▸ **AIM OF THE TASK**: Output exactly the lines below, starting with the line that has "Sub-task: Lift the" and going on through the line that has "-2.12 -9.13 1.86", both included, and no other lines.

+++ MATERIALS PROVIDED +++

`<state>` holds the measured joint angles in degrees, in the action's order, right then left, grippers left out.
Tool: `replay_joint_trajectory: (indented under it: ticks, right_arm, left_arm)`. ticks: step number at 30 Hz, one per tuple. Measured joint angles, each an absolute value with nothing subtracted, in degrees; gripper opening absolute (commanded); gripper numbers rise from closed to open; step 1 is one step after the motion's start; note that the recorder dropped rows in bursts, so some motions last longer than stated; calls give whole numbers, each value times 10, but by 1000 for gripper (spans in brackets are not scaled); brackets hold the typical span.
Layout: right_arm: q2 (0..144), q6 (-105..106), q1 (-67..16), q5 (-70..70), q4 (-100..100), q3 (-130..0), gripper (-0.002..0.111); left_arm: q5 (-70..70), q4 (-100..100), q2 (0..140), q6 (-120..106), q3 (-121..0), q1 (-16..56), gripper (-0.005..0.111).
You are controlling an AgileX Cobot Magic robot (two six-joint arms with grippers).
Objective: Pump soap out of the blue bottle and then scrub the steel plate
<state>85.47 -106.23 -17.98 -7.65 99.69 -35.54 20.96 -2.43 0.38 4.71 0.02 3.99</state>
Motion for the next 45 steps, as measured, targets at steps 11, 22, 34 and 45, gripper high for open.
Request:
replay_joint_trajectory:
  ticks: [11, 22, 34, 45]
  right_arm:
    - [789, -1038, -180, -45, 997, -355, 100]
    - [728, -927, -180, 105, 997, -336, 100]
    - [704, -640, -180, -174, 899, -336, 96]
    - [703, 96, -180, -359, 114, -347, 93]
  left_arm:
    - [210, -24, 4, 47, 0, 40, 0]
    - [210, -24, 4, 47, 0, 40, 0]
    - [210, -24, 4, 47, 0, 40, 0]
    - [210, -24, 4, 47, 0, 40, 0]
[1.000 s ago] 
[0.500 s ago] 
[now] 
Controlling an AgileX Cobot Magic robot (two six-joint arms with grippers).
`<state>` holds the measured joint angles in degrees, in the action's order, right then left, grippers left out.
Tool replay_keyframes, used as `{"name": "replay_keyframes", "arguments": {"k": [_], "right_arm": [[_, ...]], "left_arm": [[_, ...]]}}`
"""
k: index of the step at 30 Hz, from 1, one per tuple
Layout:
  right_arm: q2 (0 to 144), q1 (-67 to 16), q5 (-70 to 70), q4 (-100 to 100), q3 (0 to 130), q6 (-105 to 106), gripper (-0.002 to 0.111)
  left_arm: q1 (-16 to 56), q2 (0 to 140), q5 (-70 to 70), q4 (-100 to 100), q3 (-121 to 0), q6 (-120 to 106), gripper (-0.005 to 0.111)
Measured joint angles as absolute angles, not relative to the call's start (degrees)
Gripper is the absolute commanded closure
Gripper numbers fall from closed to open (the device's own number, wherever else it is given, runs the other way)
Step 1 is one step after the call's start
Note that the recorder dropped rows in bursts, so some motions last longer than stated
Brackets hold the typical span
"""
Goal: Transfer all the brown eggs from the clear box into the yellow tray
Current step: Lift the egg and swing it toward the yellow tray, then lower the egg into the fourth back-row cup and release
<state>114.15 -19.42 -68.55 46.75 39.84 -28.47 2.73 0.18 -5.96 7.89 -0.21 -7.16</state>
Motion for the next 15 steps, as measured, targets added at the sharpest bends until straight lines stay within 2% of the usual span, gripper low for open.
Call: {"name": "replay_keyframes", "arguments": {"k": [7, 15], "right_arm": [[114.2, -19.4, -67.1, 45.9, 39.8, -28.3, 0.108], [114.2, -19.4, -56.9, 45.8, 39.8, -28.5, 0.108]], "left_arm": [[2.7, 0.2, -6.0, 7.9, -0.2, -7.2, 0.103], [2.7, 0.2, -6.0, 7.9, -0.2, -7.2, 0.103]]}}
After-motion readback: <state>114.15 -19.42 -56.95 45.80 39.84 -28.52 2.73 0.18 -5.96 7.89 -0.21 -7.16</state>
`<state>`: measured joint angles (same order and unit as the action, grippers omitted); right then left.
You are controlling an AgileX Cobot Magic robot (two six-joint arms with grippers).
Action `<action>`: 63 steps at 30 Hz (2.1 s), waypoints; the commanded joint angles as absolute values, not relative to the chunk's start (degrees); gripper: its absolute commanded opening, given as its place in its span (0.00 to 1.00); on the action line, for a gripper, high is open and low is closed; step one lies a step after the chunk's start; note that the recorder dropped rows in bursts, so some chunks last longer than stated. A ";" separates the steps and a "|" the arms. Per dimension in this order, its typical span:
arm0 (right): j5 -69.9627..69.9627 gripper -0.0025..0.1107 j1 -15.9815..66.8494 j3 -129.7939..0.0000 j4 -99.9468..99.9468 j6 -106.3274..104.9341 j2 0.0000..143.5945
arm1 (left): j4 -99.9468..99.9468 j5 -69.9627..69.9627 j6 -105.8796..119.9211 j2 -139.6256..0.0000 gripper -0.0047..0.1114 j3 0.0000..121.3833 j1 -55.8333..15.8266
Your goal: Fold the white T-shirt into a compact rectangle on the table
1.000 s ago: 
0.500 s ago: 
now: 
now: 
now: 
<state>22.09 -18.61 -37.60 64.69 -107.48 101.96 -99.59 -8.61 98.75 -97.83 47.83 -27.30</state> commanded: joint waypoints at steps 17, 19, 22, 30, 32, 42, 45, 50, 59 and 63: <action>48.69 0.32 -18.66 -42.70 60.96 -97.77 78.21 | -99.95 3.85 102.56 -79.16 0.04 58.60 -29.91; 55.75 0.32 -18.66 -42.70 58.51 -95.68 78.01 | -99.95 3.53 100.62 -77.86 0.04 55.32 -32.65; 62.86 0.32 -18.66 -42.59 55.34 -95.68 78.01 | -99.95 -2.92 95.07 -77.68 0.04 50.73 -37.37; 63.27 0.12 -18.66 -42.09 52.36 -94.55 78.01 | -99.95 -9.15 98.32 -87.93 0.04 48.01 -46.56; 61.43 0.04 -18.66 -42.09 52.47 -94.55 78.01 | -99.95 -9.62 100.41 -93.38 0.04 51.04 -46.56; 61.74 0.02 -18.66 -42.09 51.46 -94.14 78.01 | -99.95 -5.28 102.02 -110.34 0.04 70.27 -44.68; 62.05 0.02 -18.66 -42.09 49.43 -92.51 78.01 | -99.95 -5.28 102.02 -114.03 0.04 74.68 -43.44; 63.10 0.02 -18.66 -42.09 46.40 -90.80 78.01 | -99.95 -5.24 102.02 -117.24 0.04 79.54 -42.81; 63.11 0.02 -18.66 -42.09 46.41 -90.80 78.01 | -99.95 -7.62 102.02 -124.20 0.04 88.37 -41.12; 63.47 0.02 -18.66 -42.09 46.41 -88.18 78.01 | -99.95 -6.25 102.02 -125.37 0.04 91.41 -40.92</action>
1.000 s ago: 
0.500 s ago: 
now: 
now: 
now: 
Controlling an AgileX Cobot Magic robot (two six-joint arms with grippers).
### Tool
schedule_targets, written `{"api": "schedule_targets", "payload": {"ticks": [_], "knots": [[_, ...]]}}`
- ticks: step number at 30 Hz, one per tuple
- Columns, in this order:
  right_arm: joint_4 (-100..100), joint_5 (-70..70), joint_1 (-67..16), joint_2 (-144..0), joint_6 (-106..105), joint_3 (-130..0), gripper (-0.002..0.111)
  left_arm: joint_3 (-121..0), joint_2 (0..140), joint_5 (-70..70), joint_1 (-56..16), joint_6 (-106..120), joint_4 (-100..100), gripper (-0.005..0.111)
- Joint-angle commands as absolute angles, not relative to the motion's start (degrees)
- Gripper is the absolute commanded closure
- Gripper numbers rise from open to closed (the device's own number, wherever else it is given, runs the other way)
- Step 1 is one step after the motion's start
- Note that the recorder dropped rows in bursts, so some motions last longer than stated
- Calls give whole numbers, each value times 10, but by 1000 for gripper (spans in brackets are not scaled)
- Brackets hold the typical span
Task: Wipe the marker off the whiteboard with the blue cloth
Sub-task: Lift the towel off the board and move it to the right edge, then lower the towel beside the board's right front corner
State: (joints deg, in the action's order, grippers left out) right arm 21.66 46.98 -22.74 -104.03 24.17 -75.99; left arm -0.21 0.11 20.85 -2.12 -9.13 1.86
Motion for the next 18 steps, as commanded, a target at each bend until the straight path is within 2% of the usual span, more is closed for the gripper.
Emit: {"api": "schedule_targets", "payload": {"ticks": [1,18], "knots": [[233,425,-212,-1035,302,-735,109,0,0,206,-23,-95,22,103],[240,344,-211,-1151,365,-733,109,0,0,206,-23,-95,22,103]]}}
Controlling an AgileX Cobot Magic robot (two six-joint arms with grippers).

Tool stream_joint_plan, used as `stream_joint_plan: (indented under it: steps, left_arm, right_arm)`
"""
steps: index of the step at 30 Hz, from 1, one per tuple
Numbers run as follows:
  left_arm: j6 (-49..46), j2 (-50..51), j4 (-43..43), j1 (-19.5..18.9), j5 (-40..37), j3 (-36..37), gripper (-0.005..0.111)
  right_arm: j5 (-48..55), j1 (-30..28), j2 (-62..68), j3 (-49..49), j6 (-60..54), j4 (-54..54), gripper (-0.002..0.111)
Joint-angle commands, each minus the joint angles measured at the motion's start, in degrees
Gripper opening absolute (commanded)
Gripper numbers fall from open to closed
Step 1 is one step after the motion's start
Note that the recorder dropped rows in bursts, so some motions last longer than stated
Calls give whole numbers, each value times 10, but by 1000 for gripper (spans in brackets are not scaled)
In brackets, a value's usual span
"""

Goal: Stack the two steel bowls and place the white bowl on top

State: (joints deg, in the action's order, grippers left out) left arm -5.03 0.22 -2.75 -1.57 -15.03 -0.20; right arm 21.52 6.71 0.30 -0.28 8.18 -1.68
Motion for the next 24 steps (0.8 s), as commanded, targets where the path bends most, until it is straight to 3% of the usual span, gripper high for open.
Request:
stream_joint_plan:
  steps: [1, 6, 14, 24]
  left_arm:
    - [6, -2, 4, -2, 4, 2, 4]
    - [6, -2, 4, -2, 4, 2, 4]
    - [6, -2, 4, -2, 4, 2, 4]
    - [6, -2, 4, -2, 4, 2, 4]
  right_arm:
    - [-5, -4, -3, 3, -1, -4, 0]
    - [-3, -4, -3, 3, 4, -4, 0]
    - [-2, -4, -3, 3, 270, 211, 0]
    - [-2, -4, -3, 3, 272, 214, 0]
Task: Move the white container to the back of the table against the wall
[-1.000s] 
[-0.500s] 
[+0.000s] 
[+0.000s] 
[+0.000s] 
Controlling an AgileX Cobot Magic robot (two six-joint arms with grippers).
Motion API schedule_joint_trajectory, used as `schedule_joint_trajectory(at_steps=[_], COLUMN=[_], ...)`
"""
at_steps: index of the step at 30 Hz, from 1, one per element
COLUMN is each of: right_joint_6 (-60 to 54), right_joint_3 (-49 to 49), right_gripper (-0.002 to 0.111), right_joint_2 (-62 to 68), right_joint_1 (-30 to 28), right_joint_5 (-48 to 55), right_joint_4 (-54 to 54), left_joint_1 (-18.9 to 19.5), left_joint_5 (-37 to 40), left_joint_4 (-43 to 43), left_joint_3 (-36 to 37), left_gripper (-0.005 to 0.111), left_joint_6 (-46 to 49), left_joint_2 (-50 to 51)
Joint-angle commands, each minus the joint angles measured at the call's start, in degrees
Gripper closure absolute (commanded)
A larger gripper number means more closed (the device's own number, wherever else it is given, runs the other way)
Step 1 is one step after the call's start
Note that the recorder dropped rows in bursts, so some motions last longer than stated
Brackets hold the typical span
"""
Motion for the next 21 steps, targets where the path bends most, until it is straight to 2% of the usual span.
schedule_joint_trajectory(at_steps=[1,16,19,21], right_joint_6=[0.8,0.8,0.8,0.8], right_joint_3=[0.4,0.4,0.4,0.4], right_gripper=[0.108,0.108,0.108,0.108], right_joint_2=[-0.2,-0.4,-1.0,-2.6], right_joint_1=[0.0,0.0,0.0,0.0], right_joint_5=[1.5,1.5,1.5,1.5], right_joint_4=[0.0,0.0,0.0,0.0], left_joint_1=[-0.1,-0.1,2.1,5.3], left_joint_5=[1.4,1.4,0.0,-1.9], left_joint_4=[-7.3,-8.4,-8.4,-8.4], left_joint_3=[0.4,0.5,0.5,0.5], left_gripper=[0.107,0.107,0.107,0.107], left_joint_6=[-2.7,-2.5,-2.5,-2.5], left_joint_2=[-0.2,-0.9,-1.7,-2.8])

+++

▸ **EXERCISE RESULT**:
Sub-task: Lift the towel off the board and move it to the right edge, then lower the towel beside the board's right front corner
State: (joints deg, in the action's order, grippers left out) right arm 21.66 46.98 -22.74 -104.03 24.17 -75.99; left arm -0.21 0.11 20.85 -2.12 -9.13 1.86

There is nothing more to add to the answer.